Today’s researchers have many exciting new contrast agents to image biological events within cells, “but the instrumentation is lagging behind,” says Robert Kester, Ph.D., co-founder and CTO at Rebellion Photonics. Dr. Kester and colleagues developed a real-time hyper-spectral video camera that is compatible with all standard microscopes. Called the Arrow™, the camera views spectral signatures within cells and decouples them.
Researchers can now track complex biological processes by visualizing up to 20 different dyes within a single cell. The commonly used fluoresent proteins, green fluorescent protein (FP), cyan FP, and yellow FP, all appear green under a microscope because their wavelengths differ by just a few nanometers.
“Our system decouples multiplexed signals, and you can view them in real time,” says Dr. Kester.
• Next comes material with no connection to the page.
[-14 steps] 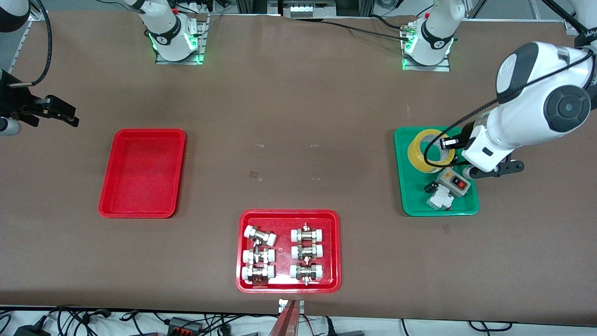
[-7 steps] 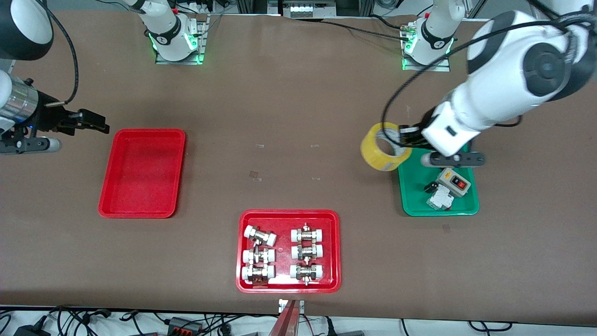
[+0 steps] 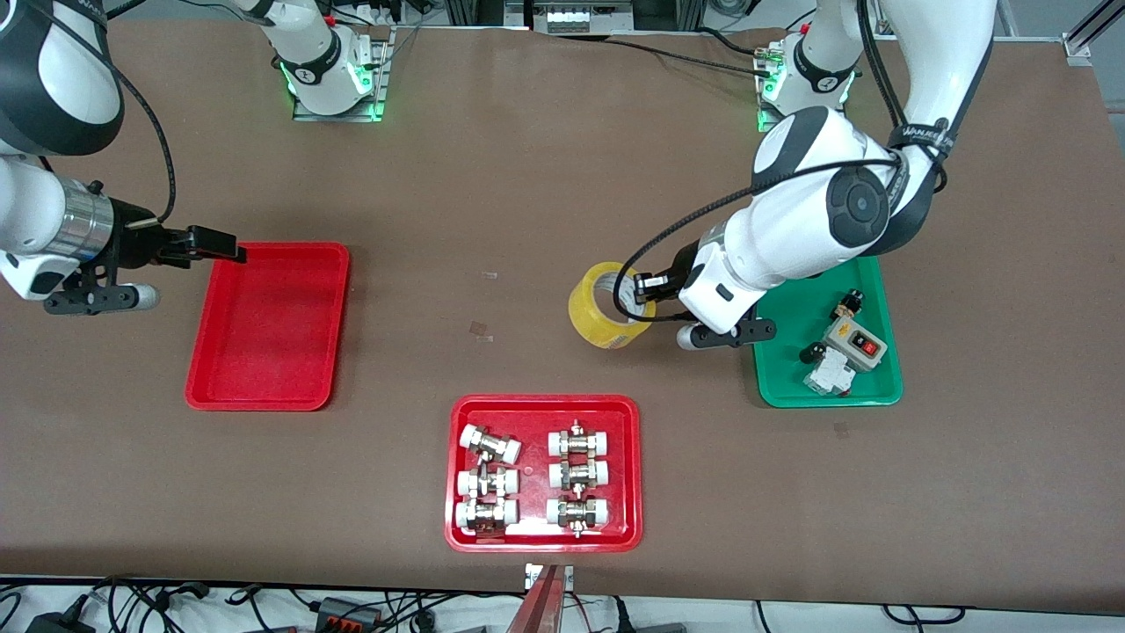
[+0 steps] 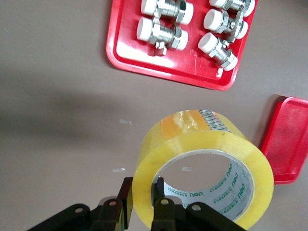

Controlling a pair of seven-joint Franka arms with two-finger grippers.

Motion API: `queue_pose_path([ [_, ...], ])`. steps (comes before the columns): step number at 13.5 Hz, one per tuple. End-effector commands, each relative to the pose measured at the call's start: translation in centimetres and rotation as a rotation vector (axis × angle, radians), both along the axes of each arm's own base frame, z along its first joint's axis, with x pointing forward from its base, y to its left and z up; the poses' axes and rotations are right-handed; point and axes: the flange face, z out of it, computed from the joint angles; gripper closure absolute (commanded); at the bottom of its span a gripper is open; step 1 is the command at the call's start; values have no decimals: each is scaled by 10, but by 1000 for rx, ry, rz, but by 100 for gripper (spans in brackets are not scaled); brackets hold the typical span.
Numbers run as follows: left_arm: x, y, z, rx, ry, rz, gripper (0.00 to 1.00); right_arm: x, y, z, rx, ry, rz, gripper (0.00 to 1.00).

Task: Left arm passes tape to right arm into tray
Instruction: 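Carry the tape toward the table middle while the right gripper approaches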

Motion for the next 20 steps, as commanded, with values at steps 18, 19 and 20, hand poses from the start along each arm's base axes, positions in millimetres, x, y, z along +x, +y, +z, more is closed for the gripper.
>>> queue_pose_path([
  [18, -41, -195, -72, -212, 22, 386, 99, 48, 146, -116, 760, -159, 247, 0],
  [19, -39, -196, -76, -212, 30, 394, 99, 48, 151, -122, 763, -157, 250, 0],
  [20, -38, -200, -72, -226, 32, 401, 99, 47, 157, -126, 761, -161, 250, 0],
])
Researchers use the Arrow to understand how neurons fire and change with age and to find biomarkers for cancer and degenerative and infectious diseases. Endogenous signals such as autofluorescence can be isolated and removed to enhance quality. Images are obtained in a single snapshot, and the Arrow is more sensitive, faster, less phototoxic, and extends the life of cells compared to conventional scanning microscopy, according to Dr. Kester.
GlycosBio leveraged technology from Rice University that uses microorganisms to convert nontraditional carbon sources, such as glycerol and fatty acids, into higher value chemicals. The company is focused on producing isoprene, 1,3 propane diol, and ethanol. When polymerized, isoprene can be turned into latex or automobile tires, and 1,3 propane diol into fibers for carpet or clothing.
The company’s partners in other parts of the world “have lots of glycerol and want to make it into ethanol to build up a domestic supply,” says Paul Campbell, Ph.D., CSO. Malaysia’s palm oil industry produces glycerol as a byproduct, and GlycosBio is setting up a facility there to ferment it into ethanol.
Closer to home, the company is looking for joint ventures to dispose of glycerol or fatty acids generated during biodiesel refining. Now considered waste products that are hauled away, GlycosBio plans to plug into a plant’s existing infrastructure to cost-effectively convert them to desirable products.